[What to work on]: Each line from the first down to the one containing "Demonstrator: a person" should be returned exactly as it appears below.

[Supplied material]:
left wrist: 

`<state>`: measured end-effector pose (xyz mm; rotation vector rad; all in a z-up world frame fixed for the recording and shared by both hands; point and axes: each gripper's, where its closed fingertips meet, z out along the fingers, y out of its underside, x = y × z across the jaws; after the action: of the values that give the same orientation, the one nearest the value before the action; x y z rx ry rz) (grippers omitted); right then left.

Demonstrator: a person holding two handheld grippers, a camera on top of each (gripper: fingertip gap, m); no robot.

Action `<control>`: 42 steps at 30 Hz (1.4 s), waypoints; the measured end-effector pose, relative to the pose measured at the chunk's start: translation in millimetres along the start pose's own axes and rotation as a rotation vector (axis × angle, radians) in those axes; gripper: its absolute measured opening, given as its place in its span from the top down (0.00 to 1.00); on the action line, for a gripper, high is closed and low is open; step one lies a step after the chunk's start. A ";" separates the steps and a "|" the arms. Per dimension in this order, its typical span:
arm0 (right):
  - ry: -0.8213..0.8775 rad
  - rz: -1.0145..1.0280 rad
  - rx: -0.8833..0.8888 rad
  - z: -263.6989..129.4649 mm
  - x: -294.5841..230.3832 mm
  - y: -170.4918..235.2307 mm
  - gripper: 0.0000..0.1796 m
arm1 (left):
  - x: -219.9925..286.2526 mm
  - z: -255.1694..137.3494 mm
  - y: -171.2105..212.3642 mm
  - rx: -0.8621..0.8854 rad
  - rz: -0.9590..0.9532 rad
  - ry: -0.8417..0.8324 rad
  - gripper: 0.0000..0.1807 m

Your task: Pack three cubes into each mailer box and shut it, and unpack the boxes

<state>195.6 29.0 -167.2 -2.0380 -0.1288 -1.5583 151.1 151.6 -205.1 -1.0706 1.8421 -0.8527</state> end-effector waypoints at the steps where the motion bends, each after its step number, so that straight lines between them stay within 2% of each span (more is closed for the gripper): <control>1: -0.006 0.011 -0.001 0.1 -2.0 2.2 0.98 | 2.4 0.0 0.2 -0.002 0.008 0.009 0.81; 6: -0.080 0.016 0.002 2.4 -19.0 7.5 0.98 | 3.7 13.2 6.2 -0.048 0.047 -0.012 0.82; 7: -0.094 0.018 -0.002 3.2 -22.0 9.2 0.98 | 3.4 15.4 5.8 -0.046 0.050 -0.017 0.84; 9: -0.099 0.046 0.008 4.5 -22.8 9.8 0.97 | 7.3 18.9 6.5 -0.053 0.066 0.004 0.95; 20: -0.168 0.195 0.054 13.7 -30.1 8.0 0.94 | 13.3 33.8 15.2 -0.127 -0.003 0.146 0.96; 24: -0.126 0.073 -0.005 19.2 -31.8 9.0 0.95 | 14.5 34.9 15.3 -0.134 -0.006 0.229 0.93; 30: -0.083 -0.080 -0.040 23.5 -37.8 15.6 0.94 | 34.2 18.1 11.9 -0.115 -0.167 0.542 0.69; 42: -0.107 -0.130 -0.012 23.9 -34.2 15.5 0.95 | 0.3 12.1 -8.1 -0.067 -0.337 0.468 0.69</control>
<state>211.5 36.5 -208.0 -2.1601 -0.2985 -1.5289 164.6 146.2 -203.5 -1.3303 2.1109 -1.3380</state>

[Response to the task]:
left wrist: 

`<state>`: measured end-effector pose (xyz mm; rotation vector rad; all in a z-up world frame fixed for the recording and shared by both hands; point and axes: each gripper's, where its closed fingertips meet, z out along the fingers, y out of its underside, x = y × z across the jaws; after the action: of the values that give the same orientation, the one nearest the value before the action; x y z rx ry rz) (grippers omitted); right then left.

Demonstrator: a person holding two handheld grippers, a camera on top of each (gripper: fingertip gap, m); no robot.

The exercise was worked through completely.